We've talked about parallel tempering in terms of Metropolis Hastings, but let's look at the case of Hamiltonian Monte Carlo (HMC).  When we wrote our metropolis hastings version of parallel tempering sampler, the only factor affecting the trajectory of our samples was the proposal distribution.  In HMC we add an arbitrary Kinetic potential that together with the leapfrog dynamics determines the trajectory.  

> **Problem E**: Write out the equations defining the leapfrog dynamics for chain at ensemble k (i.e. sampling at temperature $T_k$).  Assume the normal choice of Kinetic potential.

> **Problem F**: Write out the acceptance probability of swapping between ensembles k and l in a parallel tempering version of the HMC sampler.  Assume the normal choice of Kinetic potential and that you're at sample q (see Problem A).

> **Problem G**: Write a parallel tempering HMC sampler using the the acceptance probability and leapfrog dynamics you specified in problems E and F.  Feel free to base it on the HMC sampler from lecture notes or lab.  Sample from the bivariate normal mixture distribution X ~ N([0,0], I) + N([10,10], 2I).  Compare to a normal HMC sampler in terms of convergence and sampling accuracy.  Provide convergence diagnostics and sample statistics/visualizations.  Choose a number of ensembles between 3 and 8.


### Part D:  My Temper Does Me no (Extra) Credit

It turns out that you can get the benefits of multiple ensembles in an HMC sampler without using multiple ensembles and chains because HMC gives you the flexibility in determining the  dynamics of the system (remember you can choose any Kinetic potential as long as it depends only on momentum and not position).  One posibility is to at every step of the first half of your leapfrog trajectory multiply the momentum by a factor alpha (alpha should generally be slightly higher than 1).  In the second half of the trajectory divide the momentum by alpha.

"The determinant of the Jacobian matrix for such a tempered trajectoryis one, just as for standard HMC, so its endpoint can be used as a proposal without any need to include a Jacobian factor in the acceptance probability." $^1$

> **Problem H** (Extra Credit): Write out the equations defining the leapfrog dynamics.  Assume the normal choice of Kinetic potential.

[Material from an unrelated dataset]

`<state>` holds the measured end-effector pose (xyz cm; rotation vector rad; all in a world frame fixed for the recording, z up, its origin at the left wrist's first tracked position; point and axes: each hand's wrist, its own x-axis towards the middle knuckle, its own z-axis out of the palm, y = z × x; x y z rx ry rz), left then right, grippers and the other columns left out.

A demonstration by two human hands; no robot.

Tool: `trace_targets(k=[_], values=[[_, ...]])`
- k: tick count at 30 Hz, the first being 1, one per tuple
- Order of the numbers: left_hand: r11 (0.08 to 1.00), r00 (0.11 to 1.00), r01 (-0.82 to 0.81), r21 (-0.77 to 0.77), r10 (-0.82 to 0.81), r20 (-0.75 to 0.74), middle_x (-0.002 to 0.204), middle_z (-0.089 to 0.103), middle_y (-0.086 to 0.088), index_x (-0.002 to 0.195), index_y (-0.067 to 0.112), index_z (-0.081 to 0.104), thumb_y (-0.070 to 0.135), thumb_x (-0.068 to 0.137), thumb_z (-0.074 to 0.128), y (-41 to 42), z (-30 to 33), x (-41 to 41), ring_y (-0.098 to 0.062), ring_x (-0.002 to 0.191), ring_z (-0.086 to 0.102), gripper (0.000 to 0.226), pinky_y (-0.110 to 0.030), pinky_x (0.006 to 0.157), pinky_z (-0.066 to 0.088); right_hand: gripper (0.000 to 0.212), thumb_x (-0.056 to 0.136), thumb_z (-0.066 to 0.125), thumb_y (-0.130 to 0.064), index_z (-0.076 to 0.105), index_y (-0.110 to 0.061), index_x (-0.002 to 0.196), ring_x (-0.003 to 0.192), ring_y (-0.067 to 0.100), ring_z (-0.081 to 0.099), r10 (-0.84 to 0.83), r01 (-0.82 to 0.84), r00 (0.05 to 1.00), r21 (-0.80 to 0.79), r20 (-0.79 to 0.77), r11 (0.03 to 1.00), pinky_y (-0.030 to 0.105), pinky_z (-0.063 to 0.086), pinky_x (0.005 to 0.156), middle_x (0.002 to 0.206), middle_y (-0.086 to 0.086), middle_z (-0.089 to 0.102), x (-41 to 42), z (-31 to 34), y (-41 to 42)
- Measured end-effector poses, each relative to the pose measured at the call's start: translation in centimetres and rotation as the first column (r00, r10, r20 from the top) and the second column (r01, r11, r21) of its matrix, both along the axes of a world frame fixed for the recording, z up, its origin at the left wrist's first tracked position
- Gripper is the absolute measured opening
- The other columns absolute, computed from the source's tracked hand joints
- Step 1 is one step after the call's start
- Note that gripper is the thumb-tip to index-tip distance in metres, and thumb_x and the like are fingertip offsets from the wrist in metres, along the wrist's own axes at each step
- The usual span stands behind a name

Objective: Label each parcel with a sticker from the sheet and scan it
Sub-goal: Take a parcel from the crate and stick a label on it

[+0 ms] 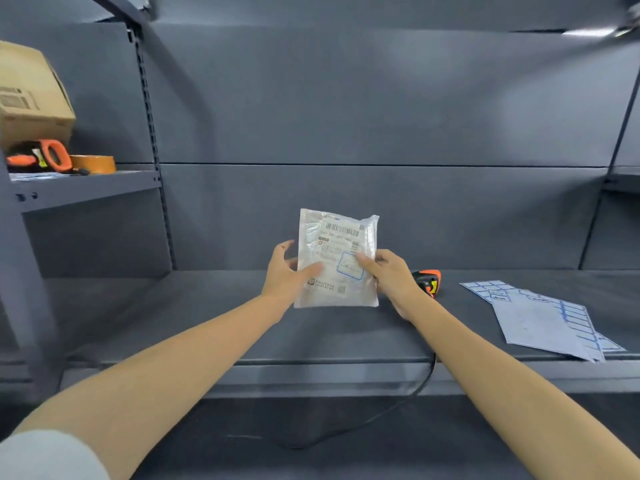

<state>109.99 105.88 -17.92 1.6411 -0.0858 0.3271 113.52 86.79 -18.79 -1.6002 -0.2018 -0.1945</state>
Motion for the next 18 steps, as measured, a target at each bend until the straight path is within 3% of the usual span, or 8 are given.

"Multiplying the momentum by an alpha that is slightly greater than one increases the value of H(q, p) slightly. If H initially had a value typical of the canonical distribution at T = 1, after this multiplication,H will be typical of a value of T that is slightly higher.

Initially, the change in H(q, p) = K(p) + U(q) is due entirely to a change in K(p) as p is made bigger, but subsequent dynamical steps will tend to distribute the increase in H between
K and U, producing a more diffuse distribution for q than is seen when T = 1. After many such multiplications of p by alpha, values for q can be visited that are very unlikely in the distribution at T = 1, allowing movement between modes that are separated by low-probability regions. The divisions by alpha in the second half of the trajectory result in H returning to values that are typical for T = 1, but perhaps now in a different mode."

> **Problem I** (Extra Credit): Write an HMC sampler using the the acceptance probability and leapfrog dynamics you specified in problems H.  Feel free to base it on the HMC sampler from lecture notes or lab.  Sample from the bivariate normal mixture distribution X ~ N([0,0], I) + N([10,10], 2I).  Compare to a normal HMC sampler in terms of convergence and sampling accuracy.  Provide convergence diagnostics and sample statistics/visualizations.  Choose a number of ensembles between 3 and 8.